Cuando se prueban y controlan adecuadamente, los sistemas de IA pueden ser herramientas poderosas que pueden ayudar a los profesionales médicos a detectar síntomas que de otro modo no se habrían notado, mejorando los resultados de salud.
Como ejemplo, una herramienta de IA para detectar la enfermedad ocular diabética se probó en cientos de pacientes y pareció ser confiable. La empresa responsable de la prueba trabajó junto con la FDA durante más de ocho años para perfeccionar el producto. La prueba, IDx-DR, se está introduciendo en clínicas de atención primaria donde podría potencialmente ayudar a detectar signos tempranos de retinopatía diabética, remitiendo a los pacientes a especialistas en ojos si se encuentran síntomas sospechosos.
Si no se prueban cuidadosamente, los sistemas de IA que los profesionales médicos pueden utilizar para guiar su diagnóstico y tratamiento tienen el potencial de crear daño en lugar de evitarlo.
El artículo de Scientific American detalla un problema potencial con la confianza en la IA para diagnosticar afecciones, señalando el ejemplo de una IA destinada a analizar radiografías de tórax y detectar a los pacientes que podrían desarrollar neumonía. Mientras que el sistema demostró ser preciso cuando se probó en el Hospital Mount Sinai en Nueva York, falló cuando se probó en imágenes tomadas en otros hospitales. Los investigadores encontraron que la IA distinguía entre imágenes creadas por sistemas de rayos X portátiles y aquellas creadas en un departamento de radiología. Los médicos utilizan sistemas de rayos X portátiles en pacientes que a menudo están demasiado enfermos para dejar sus camas, y estos pacientes tienen un mayor riesgo de desarrollar neumonía.

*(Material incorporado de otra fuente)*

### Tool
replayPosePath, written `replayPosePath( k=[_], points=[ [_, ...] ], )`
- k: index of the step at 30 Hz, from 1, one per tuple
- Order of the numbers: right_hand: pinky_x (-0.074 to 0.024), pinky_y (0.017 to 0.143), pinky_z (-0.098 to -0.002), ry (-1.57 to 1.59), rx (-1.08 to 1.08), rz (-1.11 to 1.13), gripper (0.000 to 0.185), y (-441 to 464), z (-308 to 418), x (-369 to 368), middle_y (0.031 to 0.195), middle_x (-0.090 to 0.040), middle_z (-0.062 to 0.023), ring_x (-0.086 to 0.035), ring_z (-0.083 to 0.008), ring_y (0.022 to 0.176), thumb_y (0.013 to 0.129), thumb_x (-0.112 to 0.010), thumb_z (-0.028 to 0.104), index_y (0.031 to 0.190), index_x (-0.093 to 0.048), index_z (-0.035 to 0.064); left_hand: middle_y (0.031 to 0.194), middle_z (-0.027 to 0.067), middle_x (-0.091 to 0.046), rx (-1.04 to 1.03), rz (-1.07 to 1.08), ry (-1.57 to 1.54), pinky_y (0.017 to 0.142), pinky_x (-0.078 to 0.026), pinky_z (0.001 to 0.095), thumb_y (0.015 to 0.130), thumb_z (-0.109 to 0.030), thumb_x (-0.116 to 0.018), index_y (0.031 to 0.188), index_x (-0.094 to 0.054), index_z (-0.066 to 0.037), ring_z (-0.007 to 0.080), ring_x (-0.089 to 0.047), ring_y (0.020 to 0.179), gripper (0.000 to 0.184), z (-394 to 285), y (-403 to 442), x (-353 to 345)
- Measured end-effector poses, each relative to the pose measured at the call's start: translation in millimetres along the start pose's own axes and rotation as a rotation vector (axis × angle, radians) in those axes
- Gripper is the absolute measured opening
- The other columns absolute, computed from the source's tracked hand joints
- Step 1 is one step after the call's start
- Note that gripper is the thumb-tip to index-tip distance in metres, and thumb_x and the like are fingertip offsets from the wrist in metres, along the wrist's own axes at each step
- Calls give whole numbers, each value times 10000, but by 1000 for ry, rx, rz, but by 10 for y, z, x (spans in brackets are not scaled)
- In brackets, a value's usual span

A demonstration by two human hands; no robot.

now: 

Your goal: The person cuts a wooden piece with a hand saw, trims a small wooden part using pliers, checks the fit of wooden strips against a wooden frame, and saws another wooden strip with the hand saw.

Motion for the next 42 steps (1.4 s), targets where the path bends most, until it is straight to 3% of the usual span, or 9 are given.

Las falsas alarmas también son una preocupación. DeepMind creó una aplicación móvil de IA que es capaz de predecir la insuficiencia renal aguda en pacientes hospitalizados hasta 48 horas antes. Sin embargo, el sistema informó también dos falsas alarmas por cada insuficiencia renal que se predijo con éxito. Las falsas positivos pueden ser dañinas ya que pueden animar a los médicos a gastar tiempo y recursos innecesarios ordenando más pruebas o alterando los tratamientos prescritos.
En otro incidente, un sistema de IA concluyó incorrectamente que los pacientes que tenían neumonía tenían más probabilidades de sobrevivir si tenían asma, lo que podría hacer que los médicos alteren los tratamientos para los pacientes con asma.
Los sistemas de IA que se desarrollan para un hospital a menudo tienen un rendimiento deficiente cuando se utilizan en un hospital diferente. Hay varias causas para esto. Por un lado, los sistemas de IA a menudo se entrenan con registros de salud electrónicos, pero muchos registros de salud electrónicos a menudo son incompletos o incorrectos, ya que su propósito principal a menudo es la facturación y no la atención al paciente. Por ejemplo, una investigación realizada por KHN encontró que ocasionalmente había errores de vida o muerte en los registros médicos de los pacientes, como listas de medicamentos que contenían medicamentos incorrectos. Más allá de eso, las enfermedades a menudo son más complicadas y el sistema de atención médica más complejo de lo que pueden anticipar los ingenieros y científicos de IA.
A medida que la IA se vuelva cada vez más prolífica, será importante que los desarrolladores de IA trabajen junto con las autoridades de salud para garantizar que sus sistemas de IA estén completamente probados y que los organismos reguladores garanticen que se establezcan y sigan normas para la confiabilidad de las herramientas de diagnóstico de IA.